- _Task details_: Starting at the line below holding "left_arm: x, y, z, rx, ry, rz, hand" and stopping at the line holding "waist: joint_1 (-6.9", print every line exactly, both ends included, and leave the rest out.

- _Material provided_:
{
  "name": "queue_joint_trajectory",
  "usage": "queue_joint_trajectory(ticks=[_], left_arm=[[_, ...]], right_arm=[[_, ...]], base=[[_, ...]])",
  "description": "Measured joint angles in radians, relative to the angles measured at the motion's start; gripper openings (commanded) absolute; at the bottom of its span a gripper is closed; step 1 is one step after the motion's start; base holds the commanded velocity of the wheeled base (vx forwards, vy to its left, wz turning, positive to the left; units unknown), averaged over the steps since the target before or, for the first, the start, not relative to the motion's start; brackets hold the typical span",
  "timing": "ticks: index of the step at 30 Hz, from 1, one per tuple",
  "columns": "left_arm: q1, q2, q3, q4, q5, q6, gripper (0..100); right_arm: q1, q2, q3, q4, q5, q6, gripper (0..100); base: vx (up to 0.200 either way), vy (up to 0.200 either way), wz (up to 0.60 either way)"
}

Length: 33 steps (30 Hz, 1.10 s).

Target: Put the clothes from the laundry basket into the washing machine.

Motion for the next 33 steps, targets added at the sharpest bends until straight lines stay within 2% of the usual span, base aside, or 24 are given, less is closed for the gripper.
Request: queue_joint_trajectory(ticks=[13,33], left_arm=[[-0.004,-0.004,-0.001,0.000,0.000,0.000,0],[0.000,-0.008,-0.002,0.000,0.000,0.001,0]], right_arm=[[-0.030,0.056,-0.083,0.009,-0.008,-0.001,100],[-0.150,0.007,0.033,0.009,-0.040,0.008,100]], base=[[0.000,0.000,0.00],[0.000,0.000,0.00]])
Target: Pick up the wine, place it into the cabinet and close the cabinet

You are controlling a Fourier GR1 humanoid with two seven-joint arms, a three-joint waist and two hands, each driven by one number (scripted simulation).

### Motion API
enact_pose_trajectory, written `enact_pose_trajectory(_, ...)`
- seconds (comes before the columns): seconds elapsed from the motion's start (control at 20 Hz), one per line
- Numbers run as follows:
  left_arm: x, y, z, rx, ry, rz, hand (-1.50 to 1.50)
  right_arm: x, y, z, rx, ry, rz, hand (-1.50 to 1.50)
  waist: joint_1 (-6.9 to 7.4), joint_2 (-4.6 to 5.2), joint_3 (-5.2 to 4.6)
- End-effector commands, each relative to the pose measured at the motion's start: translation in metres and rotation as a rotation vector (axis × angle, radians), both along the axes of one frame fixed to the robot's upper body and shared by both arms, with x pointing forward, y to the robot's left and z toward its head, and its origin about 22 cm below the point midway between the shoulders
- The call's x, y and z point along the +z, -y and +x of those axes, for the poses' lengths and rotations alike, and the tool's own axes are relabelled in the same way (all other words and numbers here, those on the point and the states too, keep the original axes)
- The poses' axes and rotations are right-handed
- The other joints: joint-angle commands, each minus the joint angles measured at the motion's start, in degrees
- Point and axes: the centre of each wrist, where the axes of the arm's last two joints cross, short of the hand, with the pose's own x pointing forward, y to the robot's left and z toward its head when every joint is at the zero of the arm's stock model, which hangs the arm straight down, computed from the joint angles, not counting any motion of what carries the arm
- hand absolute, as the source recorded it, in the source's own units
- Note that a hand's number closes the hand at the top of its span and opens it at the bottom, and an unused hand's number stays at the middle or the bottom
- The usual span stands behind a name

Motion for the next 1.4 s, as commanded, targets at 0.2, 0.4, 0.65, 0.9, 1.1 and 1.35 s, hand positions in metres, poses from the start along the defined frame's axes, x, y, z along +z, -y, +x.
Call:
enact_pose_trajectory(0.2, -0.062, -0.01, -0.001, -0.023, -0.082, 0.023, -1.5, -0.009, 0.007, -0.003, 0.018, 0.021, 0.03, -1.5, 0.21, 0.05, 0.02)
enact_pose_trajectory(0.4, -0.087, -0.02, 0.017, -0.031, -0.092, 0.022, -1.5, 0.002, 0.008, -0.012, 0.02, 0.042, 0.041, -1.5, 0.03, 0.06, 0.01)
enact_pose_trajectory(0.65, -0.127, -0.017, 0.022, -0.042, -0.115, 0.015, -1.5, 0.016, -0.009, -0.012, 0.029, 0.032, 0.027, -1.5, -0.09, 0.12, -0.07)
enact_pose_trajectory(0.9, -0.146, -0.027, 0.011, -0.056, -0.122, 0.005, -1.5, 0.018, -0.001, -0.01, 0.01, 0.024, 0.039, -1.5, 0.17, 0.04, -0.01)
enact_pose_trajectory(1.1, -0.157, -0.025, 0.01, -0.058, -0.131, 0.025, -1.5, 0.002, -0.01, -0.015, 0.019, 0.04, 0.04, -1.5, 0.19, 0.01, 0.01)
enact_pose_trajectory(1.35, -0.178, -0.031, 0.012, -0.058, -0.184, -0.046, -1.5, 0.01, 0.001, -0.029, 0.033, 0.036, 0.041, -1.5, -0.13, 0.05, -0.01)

- _Response below_:
  left_arm: x, y, z, rx, ry, rz, hand (-1.50 to 1.50)
  right_arm: x, y, z, rx, ry, rz, hand (-1.50 to 1.50)
  waist: joint_1 (-6.9 to 7.4), joint_2 (-4.6 to 5.2), joint_3 (-5.2 to 4.6)

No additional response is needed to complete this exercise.